### Data to examine

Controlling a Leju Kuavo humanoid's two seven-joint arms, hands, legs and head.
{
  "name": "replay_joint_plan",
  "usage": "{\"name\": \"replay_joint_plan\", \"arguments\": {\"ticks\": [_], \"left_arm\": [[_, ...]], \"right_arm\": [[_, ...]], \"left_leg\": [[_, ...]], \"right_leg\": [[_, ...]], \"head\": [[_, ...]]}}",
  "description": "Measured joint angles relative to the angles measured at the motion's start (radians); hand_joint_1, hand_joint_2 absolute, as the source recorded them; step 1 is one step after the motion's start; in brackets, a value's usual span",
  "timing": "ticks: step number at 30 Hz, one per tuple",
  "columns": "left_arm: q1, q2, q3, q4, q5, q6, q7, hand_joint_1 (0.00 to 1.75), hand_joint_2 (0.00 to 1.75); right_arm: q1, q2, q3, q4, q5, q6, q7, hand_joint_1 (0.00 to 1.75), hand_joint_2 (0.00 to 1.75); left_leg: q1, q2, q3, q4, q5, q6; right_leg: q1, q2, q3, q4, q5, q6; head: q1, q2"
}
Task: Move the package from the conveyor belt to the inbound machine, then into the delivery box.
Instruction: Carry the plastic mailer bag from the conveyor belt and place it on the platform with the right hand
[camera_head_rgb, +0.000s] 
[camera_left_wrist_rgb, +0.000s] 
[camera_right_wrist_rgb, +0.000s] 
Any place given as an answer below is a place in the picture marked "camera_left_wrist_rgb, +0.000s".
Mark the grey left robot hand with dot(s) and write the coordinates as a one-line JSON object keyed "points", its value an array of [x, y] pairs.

######

▶ [Instructions for the task] Nothing but a number is wanted here: please count the lines in the entries above that include the word "name".

▶ [Exercise output] 2